Avertissement : Cette page est une traduction automatique de cette page à l'origine en anglais. Veuillez noter puisque les traductions sont générées par des machines, pas tous les traduction sera parfaite. Ce site Web et ses pages Web sont destinés à être lus en anglais. Toute traduction de ce site et de ses pages Web peut être imprécis et inexacte, en tout ou en partie. Cette traduction est fournie dans une pratique.

D'autres formes des demandes de règlement sont aussi efficaces que des opioids pour des blessures musculosquelettiques aiguës

Deux révisions neuves de preuve ont associé aux blessures musculosquelettiques aiguës comme les tensions et les entorses proposent que d'autres formes des demandes de règlement soient aussi efficaces que des opioids et aient moins de risque de tort aux patients.

Les détails des révisions et des méta-analyses systématiques, aboutis par l'université de McMaster, sont aujourd'hui publié dans les annales de médecine interne.

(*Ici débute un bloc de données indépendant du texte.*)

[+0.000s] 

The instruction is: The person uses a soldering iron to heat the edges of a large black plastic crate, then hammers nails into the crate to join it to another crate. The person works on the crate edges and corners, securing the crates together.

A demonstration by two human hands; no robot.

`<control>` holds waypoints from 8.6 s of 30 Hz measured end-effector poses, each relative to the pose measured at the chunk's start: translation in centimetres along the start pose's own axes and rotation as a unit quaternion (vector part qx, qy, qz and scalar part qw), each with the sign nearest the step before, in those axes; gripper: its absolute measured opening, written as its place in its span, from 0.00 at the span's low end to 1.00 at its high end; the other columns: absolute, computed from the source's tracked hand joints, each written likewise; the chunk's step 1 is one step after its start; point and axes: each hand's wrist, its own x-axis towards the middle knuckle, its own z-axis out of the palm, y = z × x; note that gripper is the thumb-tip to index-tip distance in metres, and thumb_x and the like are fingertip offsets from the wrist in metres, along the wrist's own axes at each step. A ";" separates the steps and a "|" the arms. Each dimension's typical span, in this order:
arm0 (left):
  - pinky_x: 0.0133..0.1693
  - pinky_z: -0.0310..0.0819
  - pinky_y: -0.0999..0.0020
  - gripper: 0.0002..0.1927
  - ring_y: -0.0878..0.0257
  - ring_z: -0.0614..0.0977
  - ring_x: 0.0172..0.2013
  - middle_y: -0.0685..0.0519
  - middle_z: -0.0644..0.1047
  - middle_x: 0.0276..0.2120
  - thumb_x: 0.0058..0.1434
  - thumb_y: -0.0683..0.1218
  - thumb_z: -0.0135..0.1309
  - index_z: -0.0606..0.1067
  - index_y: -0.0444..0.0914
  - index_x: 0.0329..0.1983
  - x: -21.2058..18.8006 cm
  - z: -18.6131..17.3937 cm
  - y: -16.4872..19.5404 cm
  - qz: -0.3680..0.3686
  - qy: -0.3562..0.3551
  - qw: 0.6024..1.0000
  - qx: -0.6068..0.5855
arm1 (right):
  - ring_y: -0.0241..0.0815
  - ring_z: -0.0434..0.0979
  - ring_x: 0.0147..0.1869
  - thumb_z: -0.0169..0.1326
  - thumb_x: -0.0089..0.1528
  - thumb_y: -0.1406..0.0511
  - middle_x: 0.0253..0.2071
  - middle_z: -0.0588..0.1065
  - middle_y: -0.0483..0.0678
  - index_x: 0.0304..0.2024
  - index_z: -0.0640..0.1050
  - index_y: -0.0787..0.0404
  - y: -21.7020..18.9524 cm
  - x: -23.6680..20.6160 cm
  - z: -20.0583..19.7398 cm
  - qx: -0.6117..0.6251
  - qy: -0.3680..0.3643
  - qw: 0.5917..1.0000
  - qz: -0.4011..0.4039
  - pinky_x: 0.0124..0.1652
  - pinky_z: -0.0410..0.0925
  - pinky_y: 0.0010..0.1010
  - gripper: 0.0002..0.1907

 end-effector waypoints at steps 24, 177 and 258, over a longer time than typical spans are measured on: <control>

Les premières orientations d'article sur des facteurs prédictifs de l'utilisation prolongée d'opioid suivant l'ordonnance initiale pour des blessures musculosquelettiques aiguës dans les adultes.

Les chercheurs ont conduit une révision et une méta-analyse systématiques des études d'observation dans MEDLINE, EMBASE, âme de la Science, et chercheur de Google de commencement jusqu'en janvier 2020.

Basé sur 13 études avec 13,3 millions de participants, la prévalence générale de l'utilisation prolongée d'opioid pour des populations à haut risque, telles que des patients bénéficiant des prestations de la compensation des travailleurs, des réclamations d'affaires de vétérans, ou des patients présentant des hauts débits de troubles de consommation de produits, était 27%. En attendant, la prévalence parmi la population globale était 6%.

Des « Opioids sont fréquemment prescrits pour des blessures musculosquelettiques aiguës et peuvent avoir comme conséquence le conséquent à long terme d'utiliser-et nuit, » a dit John Riva, auteur correspondant de la révision de preuve et un professeur clinique auxiliaire dans le service de la médecine de la famille chez McMaster.

Les objectifs potentiellement importants pour réduire des régimes d'une utilité persistante d'opioid évitent prescrivant des opioids pour ces types de blessures aux patients présentant le trouble antérieur ou actuel de consommation de produits et, une fois prescrits, limitant la durée à sept jours ou à moins et aux doses inférieures. »

John Riva, auteur correspondant d'étude et professeur clinique auxiliaire, service de médecine de la famille, université de McMaster

Le deuxième article met à zéro dedans sur le management de la douleur aiguë des blessures musculosquelettiques arrières non-inférieures.

Les médicaments topiques d'anti-inflammatoire non stéroïdien (NSAIDs), suivis de NSAIDs oral, et puis du paracétamol, ont montré l'avantage le plus d'une façon convaincante et le plus attrayant au rapport de tort pour des patients présentant la douleur aiguë des blessures musculosquelettiques arrières non-inférieures.

Aucun opioid n'a réalisé l'avantage plus grand que NSAIDs, et les opioids ont entraîné les la plupart nuit, a indiqué à Jason Busse, qui était l'investigateur principal pour les révisions de preuve. Il est un professeur agrégé dans les services de l'anesthésie, et des méthodes de recherche de santé, de la preuve, et du choc chez McMaster.

Les chercheurs ont conduit une révision et une méta-analyse systématiques des études randomisées de MEDLINE, d'EMBASE, de CINAHL, de Pedro et de CENTRAL de commencement jusqu'en janvier 2020.

Il y avait 207 études éligibles avec 33.000 participants qui ont évalué 45 traitements. Parmi les blessures des participants à ces essais étaient les entorses, le coup du lapin, les claquages musculaires, les fractures non-chirurgicales et les contusions.

« Nos résultats expliquent que les opioids ne réalisent pas les avantages importants au delà des interventions alternatives avec moins de tort. Ces résultat fournissent raison indiscutable pour éviter opioid prescrivant dans réglage de aigu, arrière non-inférieure, blessures musculosquelettiques, » a dit Busse, d'abord et auteur correspondant de la révision.